Another approach is to keep some state for what you WANT the instance to be. For example, if the dynamic instances are some kind of firearm, then you save member variables that say “Walther PPK” or “M249 SAW” or whatever. Then, the way that the instance gets created in your code, is that your code notices that the “right” sub-actor isn’t attached, and removes the wrong one (if present) and creates/attaches the right one. Run this code when entering the world, and it will be in the right configuration once the player can see it.

If the sub-actors in turn have their own save data, this won’t work straight up, unless they store their sub-data (ammo count, etc?) in the player/playercontroller.

Thanks for the detailed response !

For our purposes, we do need the control of adding/removing components after launch, so I would prefer to take the complete solution route.
When you say “The most complete solution would be to serialize all objects”, do you mean to cycle through all of the game world’s objects (eg. with a TObjectIterator)? That seems like a good way to go, so long as there’s a good filter to remove any unnecessary scene actors/objects. Are there any caveats to this route in your experience? (eg. performance or file size)

Thanks for the suggestion jwatte, though this won’t work for us. We have a data driven setup where an actor can have any amount of data components at any given time, so the solution we’re looking for would ideally be non actor specific

Inline serialization would still work for this – the information for creating dynamic components is serialized after the “InstancedSubObjectTag”. It’s changing the order of default subobjects that can cause issues since they don’t have the data to create or destroy themselves if encountering unexpected data in the save stream.

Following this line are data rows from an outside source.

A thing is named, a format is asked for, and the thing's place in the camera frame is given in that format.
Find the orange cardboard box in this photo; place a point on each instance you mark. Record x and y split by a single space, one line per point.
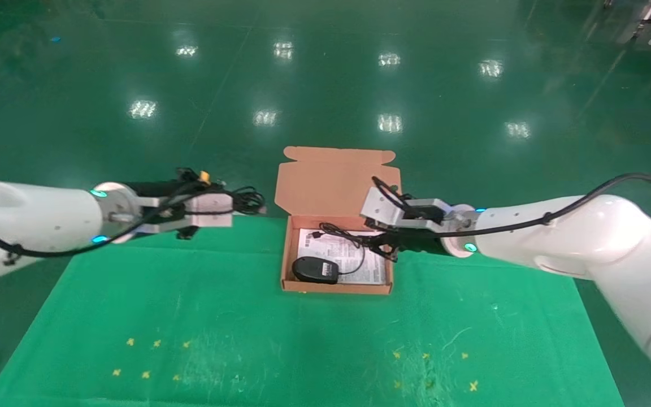
331 186

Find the white printed paper sheet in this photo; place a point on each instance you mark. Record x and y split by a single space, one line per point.
311 249

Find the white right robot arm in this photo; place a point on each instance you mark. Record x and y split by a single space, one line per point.
597 237

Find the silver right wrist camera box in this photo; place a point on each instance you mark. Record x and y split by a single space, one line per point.
385 206

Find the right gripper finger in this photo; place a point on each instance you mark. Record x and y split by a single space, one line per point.
390 252
381 236

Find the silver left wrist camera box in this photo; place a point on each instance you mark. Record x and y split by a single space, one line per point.
209 210

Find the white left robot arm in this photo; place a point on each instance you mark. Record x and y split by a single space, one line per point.
31 217

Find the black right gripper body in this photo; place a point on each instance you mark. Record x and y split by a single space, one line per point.
421 242

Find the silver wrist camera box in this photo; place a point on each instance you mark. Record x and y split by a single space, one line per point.
209 210
385 206

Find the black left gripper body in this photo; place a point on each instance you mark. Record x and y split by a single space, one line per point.
150 187

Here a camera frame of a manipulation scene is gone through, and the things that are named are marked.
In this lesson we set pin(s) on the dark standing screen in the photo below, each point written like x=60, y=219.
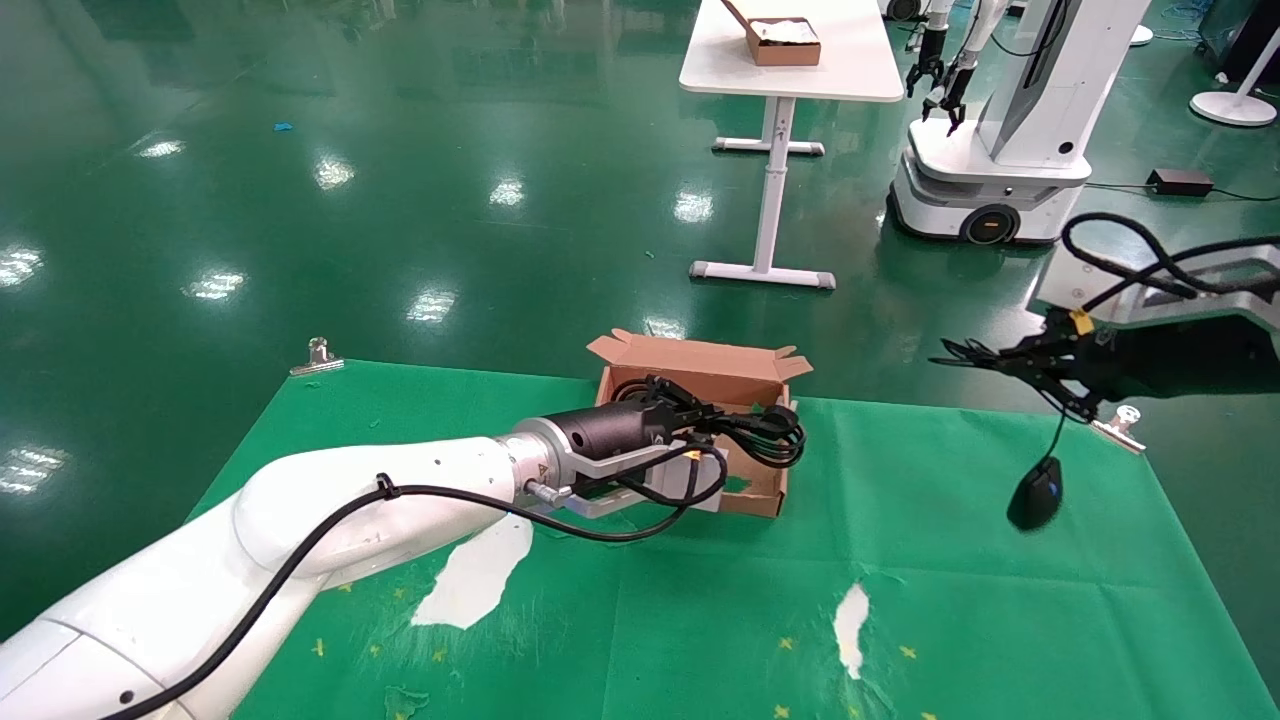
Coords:
x=1245, y=35

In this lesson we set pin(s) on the white round floor stand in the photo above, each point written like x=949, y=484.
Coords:
x=1235, y=105

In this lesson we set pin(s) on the cardboard box with white contents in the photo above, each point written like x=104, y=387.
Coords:
x=785, y=45

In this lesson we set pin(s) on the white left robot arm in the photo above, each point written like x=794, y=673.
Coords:
x=300, y=540

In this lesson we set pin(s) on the green table cloth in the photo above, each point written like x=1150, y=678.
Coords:
x=800, y=600

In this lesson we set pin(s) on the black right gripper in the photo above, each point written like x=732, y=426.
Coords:
x=1180, y=360

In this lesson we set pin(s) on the open brown cardboard box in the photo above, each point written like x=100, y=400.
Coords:
x=720, y=365

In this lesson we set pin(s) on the white bystander robot arm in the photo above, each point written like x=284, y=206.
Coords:
x=955, y=90
x=925, y=60

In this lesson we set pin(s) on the flat green film scrap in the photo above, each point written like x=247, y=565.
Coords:
x=738, y=485

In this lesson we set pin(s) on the white pedestal table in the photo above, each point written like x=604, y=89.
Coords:
x=800, y=60

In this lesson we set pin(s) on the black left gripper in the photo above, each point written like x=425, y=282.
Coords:
x=625, y=432

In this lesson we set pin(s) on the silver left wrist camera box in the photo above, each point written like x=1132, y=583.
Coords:
x=650, y=490

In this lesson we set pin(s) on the black power adapter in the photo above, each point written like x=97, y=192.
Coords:
x=1180, y=183

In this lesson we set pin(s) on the metal cloth clip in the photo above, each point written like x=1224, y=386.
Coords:
x=318, y=358
x=1120, y=425

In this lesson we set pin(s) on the white wheeled robot body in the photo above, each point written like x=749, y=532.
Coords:
x=1030, y=120

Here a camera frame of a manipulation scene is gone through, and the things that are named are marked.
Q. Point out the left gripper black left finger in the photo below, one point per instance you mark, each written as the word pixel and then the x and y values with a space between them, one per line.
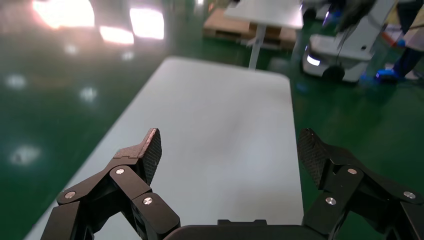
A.
pixel 132 185

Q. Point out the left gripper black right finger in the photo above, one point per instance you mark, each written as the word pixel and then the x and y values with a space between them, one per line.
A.
pixel 357 192

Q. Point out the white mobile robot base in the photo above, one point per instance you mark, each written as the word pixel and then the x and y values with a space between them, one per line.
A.
pixel 344 56

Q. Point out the person with blue shoe covers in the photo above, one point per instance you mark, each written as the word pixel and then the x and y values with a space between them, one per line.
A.
pixel 409 56

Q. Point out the wooden pallet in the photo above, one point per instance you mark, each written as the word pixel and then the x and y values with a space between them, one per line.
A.
pixel 225 26

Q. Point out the white background table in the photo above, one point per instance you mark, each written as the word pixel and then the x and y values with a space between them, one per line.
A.
pixel 265 13

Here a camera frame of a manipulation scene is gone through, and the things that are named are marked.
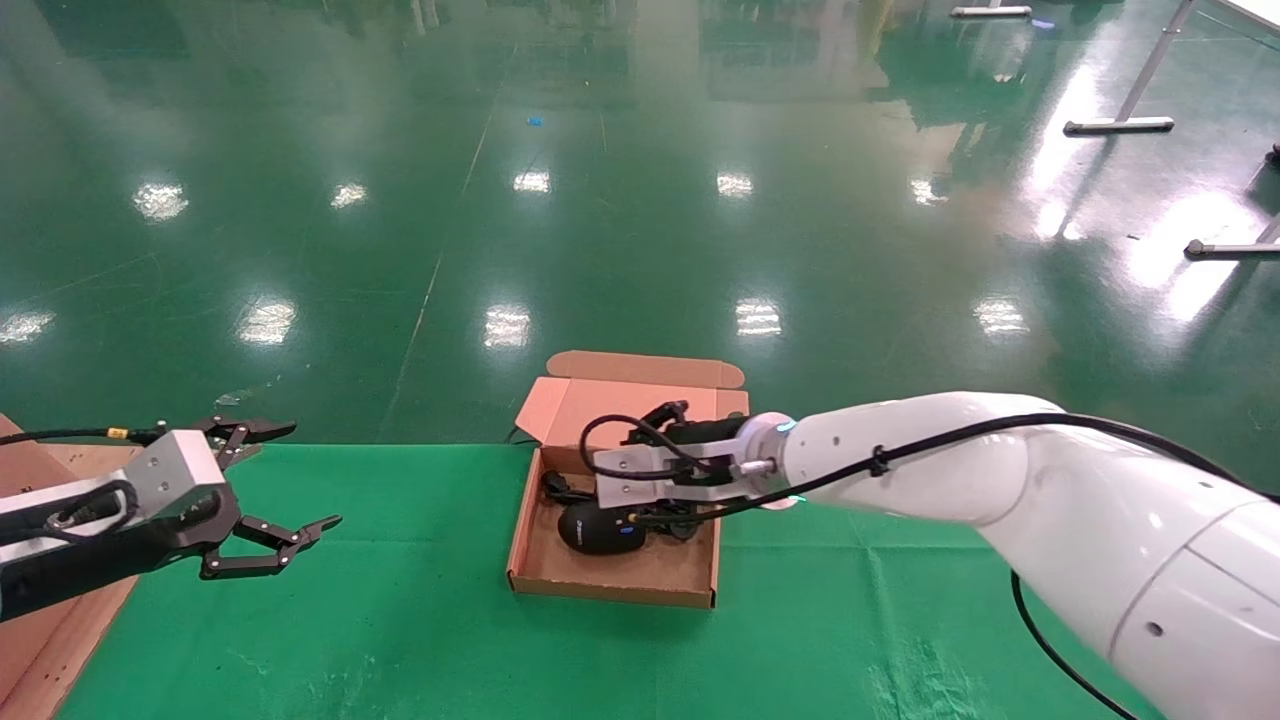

Honestly, I can’t think of why it wouldn’t work to simply destroy old default subobjects and reinstance them as they are encountered in the save stream.

As for saving all objects – since the data we want to save is contained within actors, we iterate on those rather than all UObjects. The actor and subobjects is iterated for any CPF_SaveGame flags and those who fail that check get excluded. Build a “tree” of all the subobjects in the hierarchy, save them going from deepest to the root.

:slight_smile:

Using a similar approach to what you mentioned, I’ve got something working pretty well. I didn’t end up sorting anything by depth, because the references were circular in our setup, rather than purely hierarchical; instead, I kept track of what was serialized already and stored simple references if it was encountered again (instead of all the data needed to store if it didn’t exist).

Thanks one last time for the help cmartel, I wasn’t going to solve that one very well by myself!